Por fin unas pocas estelas blancas cruzan partes del cielo.
La sensación de sol desaparece, merma. Suficiente para respirar, para empezar a
deprimirse: es domingo, algún vecino de esta cerrada urbanización de adosados
ha contratado a unos jóvenes con escaleras y sierras mecánicas; podan sus setos
como si vivieran en un palacio. Los niños afuera revolotean con indiferencia.
Los adultos, en chándal, bromean, fuman, se sienten laureados en el último día
de la semana. Coches excesivos aparcados junto a las casas. Pero el chándal, el
corte de pelo, las típicas palabras, el gesto en los ojos: no concuerdan. ¿Por
qué imagino la tristeza de las familias en este conjunto feo de adosados? ¿Por
qué todo me parece la representación de la infelicidad? Es un prejuicio hipócrita.
Una falsa soberbia. El miedo propio.
Pertenezco, ahora mismo, a esta comunidad de vecinos. La
normalidad es apabullante. Por dentro, supongo, todo gritos, histeria,
infantilismo, ratos de placer. Problemas de dinero, problemas de adaptación,
eyaculación precoz o bruxismo. La vida misma. Me dispongo a huir. Recojo a mi familia
y nos vamos; hoy es el último domingo que viviremos aquí. Nuestro último
domingo periférico. Estas mininubes acentúan el espejismo premudanza. Tantas
cosas que hacer en los armarios. Me deshago de ollas de latón de la época
victoriana. El pasado en bolsas de basura, el pasado inútil en bolsas de
basura, el presente en una bolsa de basura negra, imposible de reciclar, con
ella se asfixiará un pelícano.
Vuelvo a la colmena. A la intoxicación. Al anonimato. Ahora
mismo, el país es una mierda. Todo lo que ocurre es tenebroso, ridículo o
amenazante. Menos cuando la sangre nos salpica y se nos introduce en los
agujeros de la nariz, menos cuando la sangre ajena o propia nos mancha un
diente, nos deja una marca en el cuello blanco, esta realidad de mierda está
cubierta de una pátina tipo neopreno, tipo metacrilato, tipo acero blindado que
consigue que todo nos dé lo mismo, que todo nos parezca (un poco) de mentira.

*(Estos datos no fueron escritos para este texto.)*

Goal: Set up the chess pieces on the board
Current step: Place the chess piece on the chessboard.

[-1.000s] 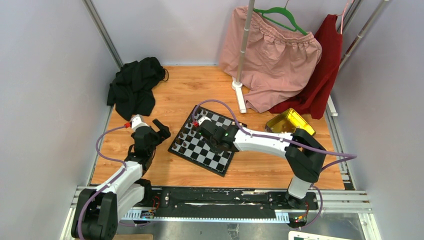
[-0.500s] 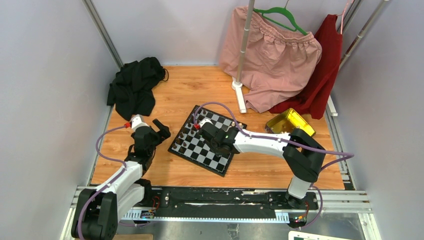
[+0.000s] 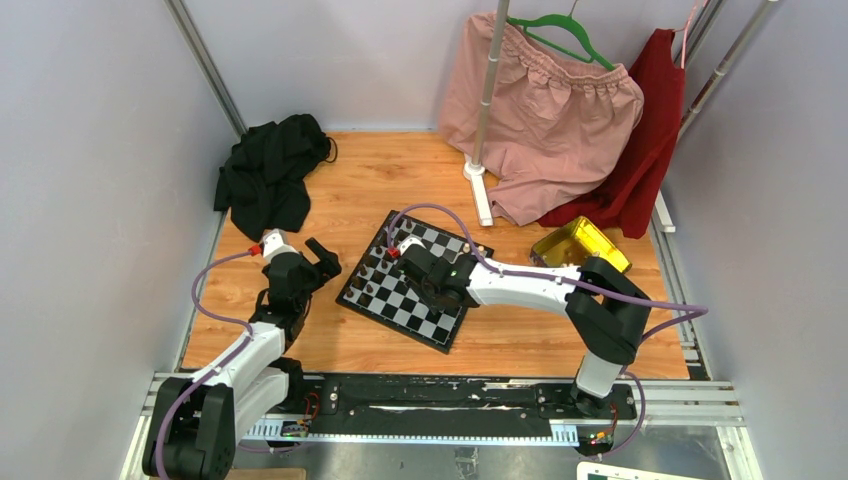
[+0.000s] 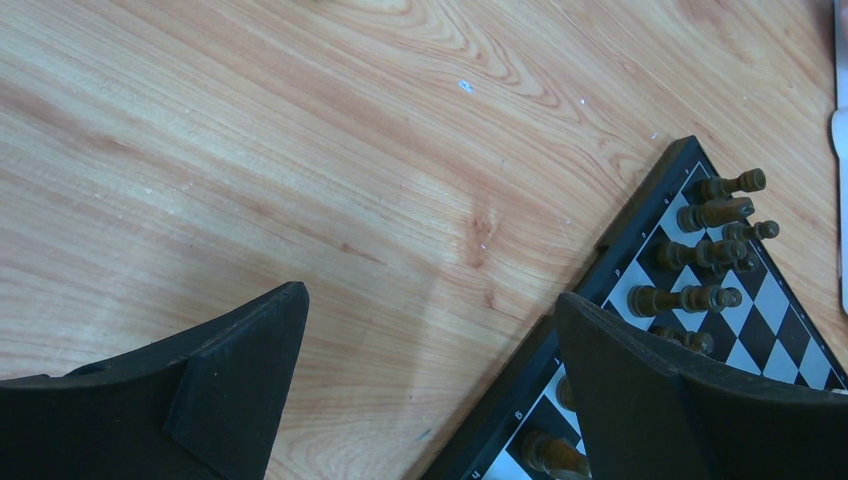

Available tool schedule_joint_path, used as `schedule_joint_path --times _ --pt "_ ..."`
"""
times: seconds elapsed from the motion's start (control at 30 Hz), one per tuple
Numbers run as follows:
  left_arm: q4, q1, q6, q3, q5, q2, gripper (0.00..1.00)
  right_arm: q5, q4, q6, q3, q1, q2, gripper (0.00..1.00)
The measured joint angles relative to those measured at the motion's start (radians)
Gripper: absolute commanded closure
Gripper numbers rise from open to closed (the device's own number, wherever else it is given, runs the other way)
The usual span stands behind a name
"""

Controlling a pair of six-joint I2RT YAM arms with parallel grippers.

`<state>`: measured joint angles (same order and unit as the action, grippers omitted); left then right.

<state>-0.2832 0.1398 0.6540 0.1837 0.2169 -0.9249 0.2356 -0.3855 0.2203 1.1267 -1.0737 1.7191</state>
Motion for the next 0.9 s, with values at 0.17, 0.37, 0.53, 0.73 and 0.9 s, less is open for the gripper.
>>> schedule_joint_path --times 0.17,0.37,0.53,0.73,0.9 --pt "0.0 0.001 -0.001 0.0 0.0 0.0 0.0 0.005 -0.027 -0.005 0.028 -0.011 -0.006 0.67" --pt "0.0 0.001 -0.001 0.0 0.0 0.0 0.0 0.078 -0.064 -0.029 0.124 -0.025 -0.085 0.67" --pt "0.0 0.001 -0.001 0.0 0.0 0.0 0.0 0.146 -0.056 -0.037 0.175 0.079 -0.216 0.67" --pt "0.0 0.001 -0.001 0.0 0.0 0.0 0.0 0.204 -0.046 0.006 0.072 0.418 -0.35 0.67" --pt "0.0 0.001 -0.001 0.0 0.0 0.0 0.0 0.201 -0.055 0.056 -0.075 0.682 -0.392 0.67"
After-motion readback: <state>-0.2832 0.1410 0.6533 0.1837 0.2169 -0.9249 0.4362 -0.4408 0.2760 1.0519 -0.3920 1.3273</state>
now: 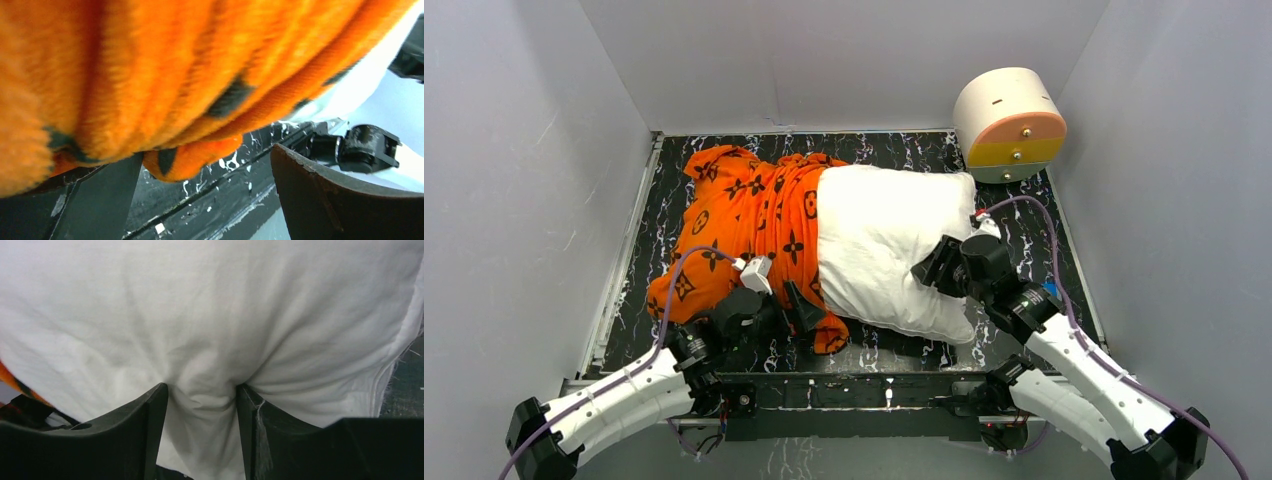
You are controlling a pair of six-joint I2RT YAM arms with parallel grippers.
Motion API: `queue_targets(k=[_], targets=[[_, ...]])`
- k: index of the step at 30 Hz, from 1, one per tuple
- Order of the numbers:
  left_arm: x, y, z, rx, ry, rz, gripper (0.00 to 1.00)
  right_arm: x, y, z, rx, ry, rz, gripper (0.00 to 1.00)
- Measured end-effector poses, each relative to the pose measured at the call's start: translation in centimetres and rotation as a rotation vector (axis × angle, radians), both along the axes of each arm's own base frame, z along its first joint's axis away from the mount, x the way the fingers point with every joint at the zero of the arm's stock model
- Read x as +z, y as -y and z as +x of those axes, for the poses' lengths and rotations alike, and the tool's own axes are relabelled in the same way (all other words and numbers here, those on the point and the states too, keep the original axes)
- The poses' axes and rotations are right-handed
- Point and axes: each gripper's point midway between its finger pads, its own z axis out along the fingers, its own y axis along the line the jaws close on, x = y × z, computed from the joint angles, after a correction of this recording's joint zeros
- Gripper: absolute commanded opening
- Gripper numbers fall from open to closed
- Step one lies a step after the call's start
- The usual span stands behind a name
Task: Remove the pillowcase from the pillow
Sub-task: Remove the pillow from the pillowcase.
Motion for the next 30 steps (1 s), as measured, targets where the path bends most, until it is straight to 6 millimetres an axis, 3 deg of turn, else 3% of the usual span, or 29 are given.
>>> queue_targets(k=[3,6,9,11,14,19,24,26,30], targets=[[-1.2,-0.4,0.6,0.043,-0.004,0.020,0.91,2.4,-0.3,-0.3,0.050,0.051,0.004,0.66],[-2.3,-0.8,1.4,0.094,0.002,0.036,0.77,4.6,-1.3,-0.4,0.129,0.091,0.014,0.67],[-3.6,-1.0,2.1,0.135,0.008,0.048,0.49,5.3,-3.0,-0.4,0.232,0.094,-0.013,0.67],[-3.8,-0.8,2.5,0.136,0.022,0.042,0.21,4.8,-4.6,-0.8,0.312,0.089,-0.061,0.67],[-3.5,-0.2,2.9,0.120,0.056,0.027,0.03,2.9,-7.2,-1.8,0.431,0.093,-0.199,0.69],[-3.3,-0.5,3.1,0.107,0.097,0.055,0.00,2.6,-10.1,-3.7,0.571,0.244,-0.410,0.83],[-2.7,-1.1,2.8,0.092,0.126,0.079,0.00,3.7,-9.6,-3.0,0.574,0.427,-0.623,0.87],[-2.7,-1.3,2.7,0.085,0.129,0.095,0.00,4.8,-9.4,-2.3,0.544,0.485,-0.648,0.88],[-2.9,-1.6,2.5,0.070,0.126,0.131,0.00,9.6,-9.0,-1.6,0.471,0.625,-0.563,0.87]])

Somos la petulancia, la contradicción, el mal pueblo. Hablo por mí, yo siempre
hablo por mí. En esta urbanización de adosados lacrimógenos, se me acentúa la
sensación. Convertir el vértigo en irrealidad, pasar de todo. Quiero salir a la
calle, alzar las manos. Y también quiero, cómo no, salvarme el culo. Lo siento: lo necesito. Dicen que el
cupo de desgracias per cápita es infinito, pero me niego a tolerar ni una más.
Empiezo a desear fervientemente que todo pase: la mierda de país y los trágicos
murmullos personales. No sentirme culpable por querer hablar solo de cine, de
libros, de las proteínas de la leche y del refuerzo de goma en los zapatos para
los primeros pasos. No sentirme culpable por no tener fuerzas ni para asumir un
simple resfriado. Incluso un simple resfriado puede ser el enemigo. Adiós,
desgracia.
Vuelvo a la colmena. A la ciudad que nunca dejé de amar.
Haré el esfuerzo por conservar a los pocos e imprescindibles
amigos de este lugar. Bailaré el esfuerzo de encontrarme con los viejos. No sé
qué más haré. Recojo a mi familia y huimos hacia el barullo buscando la calma.
La distancia, el aire intoxicado, recorrer los parques y las avenidas. Trabajar
duro: es un milagro sobrevivir, al fin y al cabo.